Bose QuietComfort 25 Pros and Cons
The pros and cons of Bose QuietComfort 25 are:
|Powerful lows that are clear and audible||Does not come with a rechargeable battery option. You have to replace the AAA batteries and this could get expensive over time|
|Bright high with no distortion whatsoever||Does not turn itself off easily, which means it stays on if you forget thereby leading to considerable battery drain|
|Excellent fit||Slightly expensive considering the features it offers|
|Pleasant sounds, especially the mid-range tones|
Bose QuietComfort 35 Pros and Cons
Here’s a look at the benefits and drawbacks of using a Bose QC 35 headset:
|One of the best noise cancellation headphones available on the market today||The materials used could have been better.

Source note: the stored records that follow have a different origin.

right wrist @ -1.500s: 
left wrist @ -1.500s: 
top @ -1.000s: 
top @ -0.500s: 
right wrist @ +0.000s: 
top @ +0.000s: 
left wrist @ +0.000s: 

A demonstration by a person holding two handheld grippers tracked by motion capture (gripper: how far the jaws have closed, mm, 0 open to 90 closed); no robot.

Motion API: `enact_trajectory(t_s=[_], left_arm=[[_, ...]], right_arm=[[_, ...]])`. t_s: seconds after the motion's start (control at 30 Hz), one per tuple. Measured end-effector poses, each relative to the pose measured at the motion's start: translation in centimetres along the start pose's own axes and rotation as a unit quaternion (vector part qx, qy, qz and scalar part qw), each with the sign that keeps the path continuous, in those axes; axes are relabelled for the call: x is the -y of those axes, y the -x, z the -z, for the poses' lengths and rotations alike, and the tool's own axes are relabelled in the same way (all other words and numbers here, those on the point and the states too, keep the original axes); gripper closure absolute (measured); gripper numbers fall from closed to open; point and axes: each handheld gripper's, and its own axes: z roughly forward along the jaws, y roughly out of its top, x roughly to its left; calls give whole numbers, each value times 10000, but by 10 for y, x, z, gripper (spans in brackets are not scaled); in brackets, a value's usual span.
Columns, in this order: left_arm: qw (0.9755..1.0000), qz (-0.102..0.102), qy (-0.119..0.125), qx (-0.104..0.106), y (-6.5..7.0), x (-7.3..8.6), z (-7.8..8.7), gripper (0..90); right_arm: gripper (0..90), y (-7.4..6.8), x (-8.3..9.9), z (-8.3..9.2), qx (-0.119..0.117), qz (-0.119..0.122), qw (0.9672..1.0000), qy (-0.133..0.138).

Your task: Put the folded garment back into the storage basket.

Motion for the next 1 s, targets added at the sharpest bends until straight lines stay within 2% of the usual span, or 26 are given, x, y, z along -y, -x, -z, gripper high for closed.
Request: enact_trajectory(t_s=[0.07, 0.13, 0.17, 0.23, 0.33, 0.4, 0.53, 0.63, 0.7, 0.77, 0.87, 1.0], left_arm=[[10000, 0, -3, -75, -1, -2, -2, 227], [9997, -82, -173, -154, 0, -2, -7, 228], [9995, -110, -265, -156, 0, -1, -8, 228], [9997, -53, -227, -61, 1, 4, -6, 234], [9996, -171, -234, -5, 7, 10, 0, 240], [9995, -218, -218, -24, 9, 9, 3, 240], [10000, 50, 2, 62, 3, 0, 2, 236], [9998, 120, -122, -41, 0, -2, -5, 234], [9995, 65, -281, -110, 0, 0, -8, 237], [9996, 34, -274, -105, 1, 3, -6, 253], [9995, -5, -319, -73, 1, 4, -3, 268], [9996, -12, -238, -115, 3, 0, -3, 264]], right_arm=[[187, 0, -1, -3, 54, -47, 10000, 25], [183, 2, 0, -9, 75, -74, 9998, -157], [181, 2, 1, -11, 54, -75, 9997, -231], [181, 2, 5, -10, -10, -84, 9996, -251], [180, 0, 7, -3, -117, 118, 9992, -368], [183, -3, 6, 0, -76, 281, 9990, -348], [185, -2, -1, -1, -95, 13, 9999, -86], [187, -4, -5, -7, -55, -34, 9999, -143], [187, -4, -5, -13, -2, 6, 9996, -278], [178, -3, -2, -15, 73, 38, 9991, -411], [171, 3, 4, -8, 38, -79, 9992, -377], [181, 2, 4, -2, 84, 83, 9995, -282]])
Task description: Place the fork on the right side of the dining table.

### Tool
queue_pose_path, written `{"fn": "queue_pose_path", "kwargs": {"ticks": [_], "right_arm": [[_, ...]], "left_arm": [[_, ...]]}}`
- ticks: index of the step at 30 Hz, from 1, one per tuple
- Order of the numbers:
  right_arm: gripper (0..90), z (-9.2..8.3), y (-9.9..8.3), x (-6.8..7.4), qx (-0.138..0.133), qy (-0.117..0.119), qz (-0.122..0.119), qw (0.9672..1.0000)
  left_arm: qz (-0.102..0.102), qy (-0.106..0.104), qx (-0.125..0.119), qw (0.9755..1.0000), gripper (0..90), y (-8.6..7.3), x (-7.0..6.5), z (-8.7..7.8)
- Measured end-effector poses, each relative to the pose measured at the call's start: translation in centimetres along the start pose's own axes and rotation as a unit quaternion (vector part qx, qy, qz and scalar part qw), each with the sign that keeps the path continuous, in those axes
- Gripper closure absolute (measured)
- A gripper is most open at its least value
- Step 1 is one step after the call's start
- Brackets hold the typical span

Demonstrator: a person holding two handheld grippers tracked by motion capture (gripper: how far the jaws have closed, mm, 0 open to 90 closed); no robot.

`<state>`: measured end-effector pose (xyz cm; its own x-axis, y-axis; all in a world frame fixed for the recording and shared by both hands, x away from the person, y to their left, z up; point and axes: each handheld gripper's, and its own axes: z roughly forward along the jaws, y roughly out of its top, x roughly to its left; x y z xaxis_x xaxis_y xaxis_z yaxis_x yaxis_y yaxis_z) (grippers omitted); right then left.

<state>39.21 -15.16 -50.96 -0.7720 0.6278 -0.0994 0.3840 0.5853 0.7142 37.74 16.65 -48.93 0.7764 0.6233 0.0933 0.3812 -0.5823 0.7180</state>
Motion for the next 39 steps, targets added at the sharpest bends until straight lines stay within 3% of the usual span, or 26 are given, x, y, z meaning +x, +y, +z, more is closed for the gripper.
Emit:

The nylon construction makes it look a little cheap|
|Comfortable to wear especially if you plan to listen to it for long periods of time||You cannot replace the battery and have to take it to the nearby service store|
|Great sounds overall||No aptX|
|Doubles up as a headset for phone calls as well|
|Sound great on Bluetooth|
|Light and comfortable|
We hope that gives you a quick rundown of the good and bad of each headphone.
Bose QuietComfort 35 vs QuietComfort 25 – Final Verdict
This is the hardest part – choosing between two high-quality headphones that are similar in most aspects.
Well, for starters, if you travel around a lot or use your headphones when you’re on the move, undoubtedly QC 35 is your go-to headphones. They are wireless and fold down well, so you can carry them wherever you go. Also, these are your choice if you want a digital assistant as a part of your headphones.
However, be prepared to sacrifice a little bit of sound quality for the comfort and convenience that comes with QC 35. If you like listening to music at high volumes or if you like the treble in instruments, you’ll have to stay away from these headphones.
Summary Bose QC25 and QC35 are two top-notch, best-selling and quality-made over-ear headphones that score big. If you’re looking for a quality pair, you have to choose between these two.
Bose QC25 and QC35 are two top-notch, best-selling and quality-made over-ear headphones that score big. If you’re looking for a quality pair, you have to choose between these two.
Now, when can you choose QC 25? When sound quality is what matters to you the most and you don’t mind the wire hanging down from your headphones. QC 25 has one of the best sound quality in this price range, so if that’s your priority, your choice is clear.
From the above discussion, we can say that both of these headphones are great, so the verdict is too close to call. Pick the headphone that you think matches your requirements.